Ondeggio che è un piacere!

In questo momento della mia vita i doni sono molti . Anzi sono di più.

Infatti sono molti di più di quanto io riesca a riconoscere sul momento. Accade continuamente di riconoscerli man mano che avanzo, mentre navigo nella mia vita. Me ne accorgo perché, invece di ciò che sono abituata a ricevere nelle varie situazioni, trovo molto di più di quanto fossi pronta ad aspettarmi. 

E’ bellissimo! Emozionante persino.

Spaventoso anche.

Dentro di me c’è da sempre uno schema di pensiero/comportamento in cui una voce mi dice:” ciò che è bello non durerà, quindi prendine le distanze subito così soffrirai meno”. L’ho agito per molto tempo, senza saperlo. Solo da un po’ di tempo ne sono consapevole e quindi posso ascoltarlo senza trasformarlo in azioni.

Quindi, dicevo, accorgermi dell’abbondanza (in varie forme, tutte coccolanti) mi emoziona e mi spaventa. Un tempo mi allontanavo dai doni, dalla bellezza di qualcosa che stava accadendo credendo di tutelarmi dalla sofferenza. Oggi non fuggo più. Cerco di stare. Respiro con attenzione, osservo ciò che sta accadendo (dentro e fuori di me) e imparo a ricevere , godendo del fatto che ora c’è.

Certo, tutto cambia ed anche questo passerà. Ma…

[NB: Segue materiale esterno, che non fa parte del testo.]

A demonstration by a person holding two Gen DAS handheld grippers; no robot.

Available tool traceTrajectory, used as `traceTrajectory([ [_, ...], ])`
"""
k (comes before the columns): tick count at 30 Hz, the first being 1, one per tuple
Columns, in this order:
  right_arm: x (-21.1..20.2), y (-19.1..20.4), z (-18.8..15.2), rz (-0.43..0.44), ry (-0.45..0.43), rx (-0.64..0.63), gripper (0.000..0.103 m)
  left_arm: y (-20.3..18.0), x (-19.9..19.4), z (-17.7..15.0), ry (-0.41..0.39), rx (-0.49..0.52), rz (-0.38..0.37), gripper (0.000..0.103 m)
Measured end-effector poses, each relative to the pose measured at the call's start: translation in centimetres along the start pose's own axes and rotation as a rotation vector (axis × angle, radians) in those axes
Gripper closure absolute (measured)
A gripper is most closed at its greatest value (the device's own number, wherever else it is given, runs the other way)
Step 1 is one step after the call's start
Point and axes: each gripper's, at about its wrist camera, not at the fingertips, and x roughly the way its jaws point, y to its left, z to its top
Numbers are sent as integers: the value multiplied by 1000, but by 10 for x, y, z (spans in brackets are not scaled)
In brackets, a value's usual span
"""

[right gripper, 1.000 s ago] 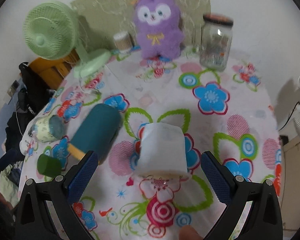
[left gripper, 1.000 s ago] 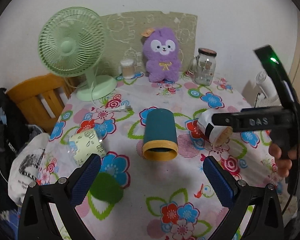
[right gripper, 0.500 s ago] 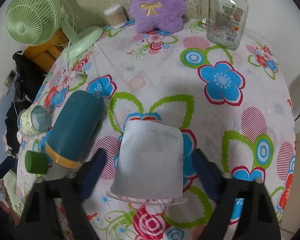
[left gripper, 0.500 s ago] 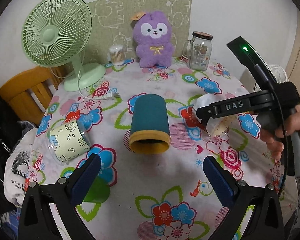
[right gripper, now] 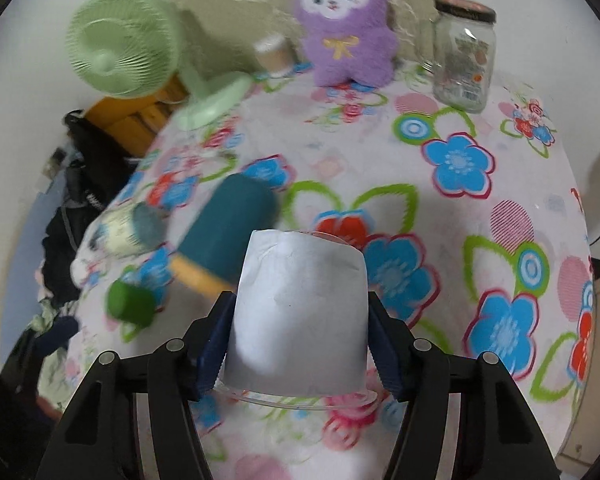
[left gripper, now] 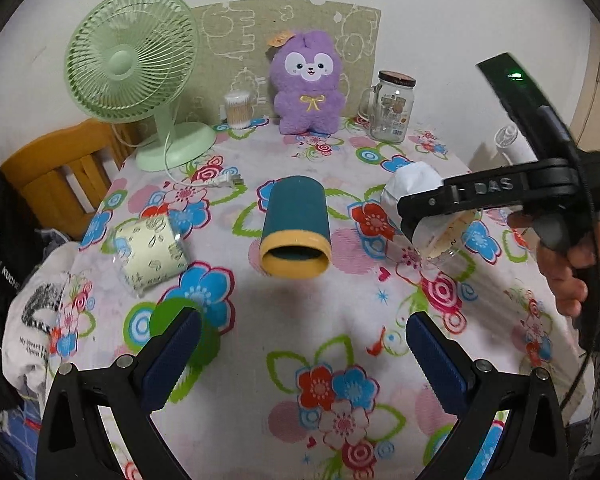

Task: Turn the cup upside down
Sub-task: 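Lift the white cup with the right gripper and set it rim-down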

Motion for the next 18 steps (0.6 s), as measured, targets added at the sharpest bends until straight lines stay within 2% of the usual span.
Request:
traceTrajectory([
  [5, -13, 37, -44, 42, 15, -47, 37, 14, -19, -31, 6, -56, -24, 0],
  [10, -3, 60, -89, 71, 59, -50, 37, 30, -31, -74, 46, -122, -37, 0],
  [18, 17, 95, -130, 93, 132, -55, 37, 35, -44, -120, 82, -161, -48, 0],
])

Ma avendone goduto al massimo sarò saziata e rinforzata, più pronta che mai ad affrontare ciò che sarà.

Ora ho fatto esperienza di ciò che la carta “Successo”[tarocchi zen di Osho] m’invitava ad apprendere: Osserva le onde dell’oceano. Più si elevano verso l’alto, più profondo è il riflusso che segue. Per un istante sei l’onda, l’attimo dopo sei la scia vuota che segue. Godi entrambe le cose, non assuefarti a nessuna delle due. Non dire: “Vorrei essere sempre sulla vetta”. Non è possibile. Cerca di capire questo fatto: non è possibile. Non è mai accaduto e non accadrà mai. È semplicemente impossibile – non è nella natura delle cose. Allora che fare? Goditi la vetta finché dura e poi, quando viene, goditi la valle. Che male c’è nella valle? Cosa c’è di male nell’essere giù? È un rilassamento. Una vetta è eccitazione, e nessuno può vivere in uno stato di continua eccitazione.
”

E’ affascinante guardare a quanto mi accade sapendo che è parte di una fase, dentro il movimento continuo ed infinito di valli e vette.

C’è questo ondeggiare grande, che riguarda i grandi eventi della vita.  Dentro il ritmo grande, delle fasi di vita, ci sono movimenti piccoli. E’ tutto un continuo su e giù. e non è mai completamente tutto su o tutto giù. Ho fatto pace con la paura che finisse la vetta, ho fatto pace con la paura di soffrire nella valle.

Oramai potrei dire che ondeggio con piacere!